Rather than viewing the sceptical technological world of worship as ironic, Gerashi thinks it is causal.
“Our people are deep, deep and inherently religious,” he says, adding that the impressive technology behind AI may appeal to people in Silicon Valley who have already “put aside their usual approach to transcendence and meaning.”
There is no religion without skeptics
Not all Silicon Valley CEOs have converted.
“When people in the tech industry talk about building this true AI, it’s as if they think they’re creating God or something,” Meta said. Mark Zuckerberg I said On a podcast Last year he promoted the company’s. My own venture For AI.
Transhumanist theories like Kurzweil are more widely used, but are not yet anywhere within Silicon Valley.
“The scientific case for that is not stronger than in a religious afterlife,” claims Max Tegmark, a physicist and machine learning researcher. Massachusetts Institute of Technology.
Like Hinton, Tegmark speaks openly about the potential risks of unregulated AI. In 2023, Tegmark helped lead the way as president of The Future of Life Institute. Open Letter We ask a powerful AI lab to “pause immediately” training the system.

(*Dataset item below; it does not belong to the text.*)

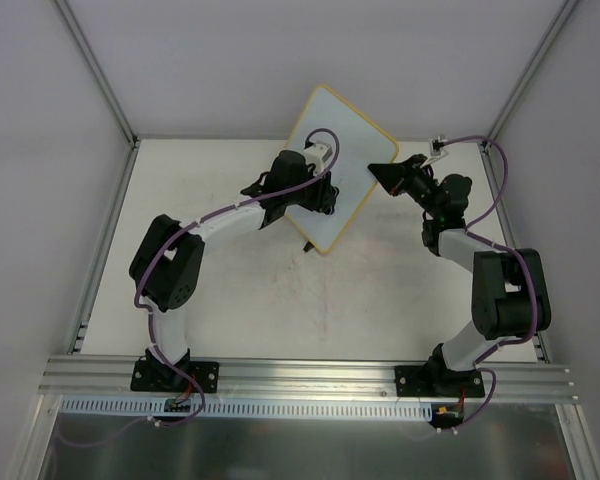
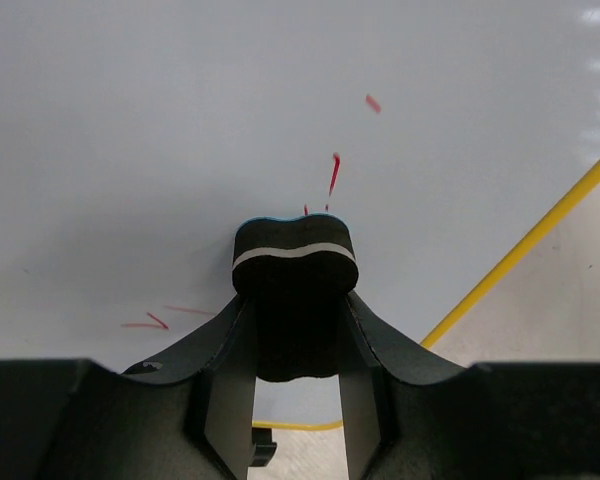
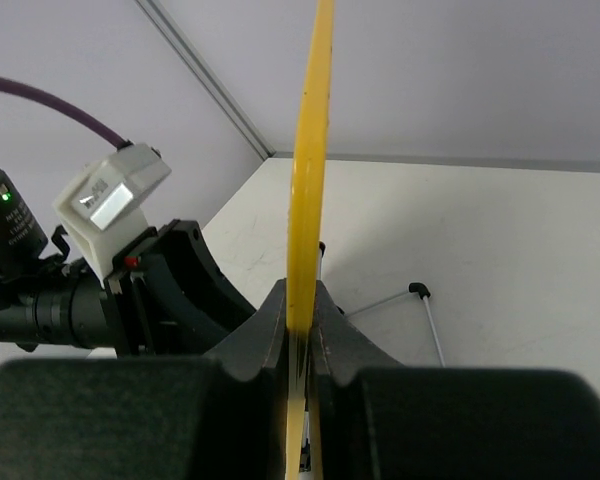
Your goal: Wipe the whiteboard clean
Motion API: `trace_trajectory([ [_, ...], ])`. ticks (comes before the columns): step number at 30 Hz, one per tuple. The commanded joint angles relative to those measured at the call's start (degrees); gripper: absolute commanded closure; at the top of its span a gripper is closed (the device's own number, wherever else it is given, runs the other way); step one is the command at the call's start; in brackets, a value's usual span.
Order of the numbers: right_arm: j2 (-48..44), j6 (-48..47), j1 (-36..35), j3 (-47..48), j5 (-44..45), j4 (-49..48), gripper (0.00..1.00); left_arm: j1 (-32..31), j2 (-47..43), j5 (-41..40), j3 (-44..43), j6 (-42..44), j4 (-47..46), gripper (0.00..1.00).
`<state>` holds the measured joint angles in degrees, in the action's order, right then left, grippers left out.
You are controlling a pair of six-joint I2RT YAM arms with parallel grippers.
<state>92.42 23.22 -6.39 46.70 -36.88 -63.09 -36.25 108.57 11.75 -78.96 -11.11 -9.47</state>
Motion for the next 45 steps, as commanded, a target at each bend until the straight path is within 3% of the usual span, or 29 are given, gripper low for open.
trace_trajectory([
  [1,-1.02,-2.04,-4.51,0.41,-14.62,-1.6,1.0,0.74,1.81,-1.02,-10.05,1.0,-12.15,1.0],
  [13,-0.58,-2.13,-4.86,0.59,-14.71,-1.6,1.0,1.36,10.86,0.38,-31.67,5.84,-0.82,1.0],
  [18,-0.49,-2.3,-4.86,0.59,-14.62,-1.42,1.0,1.36,10.87,1.87,-33.63,5.49,0.16,1.0],
  [24,-0.4,-2.31,-4.94,0.59,-14.53,-1.25,1.0,0.66,8.68,2.23,-28.28,4.79,-1.67,1.0],
  [31,-0.14,-2.31,-4.94,0.85,-14.45,-1.07,1.0,-1.19,1.91,-0.32,-10.63,3.47,-10.99,1.0],
  [45,-0.49,-2.04,-4.86,0.68,-14.62,-1.16,1.0,-3.13,-4.07,-6.91,11.36,0.66,-20.05,1.0],
])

The letter has attracted over 33,000 signatures, including Elon Musk and Apple co-founder Steve Wozniak. Tegmark believes the letter was a success because it helped “conversation mainstream” about AI safety, but he believes his work is not finished.
With regulations and safeguards, Tegmark believes that AI can be used as a tool for curing illnesses and increasing human productivity. But he argues it is essential to separate from the “very bordered” race that some companies run.
“There are many stories about how, both in religious texts and, for example, in ancient Greek mythology, how when humans start playing gods, it ends badly,” he said. “And I feel like I have a lot of hub arrogance in San Francisco right now.”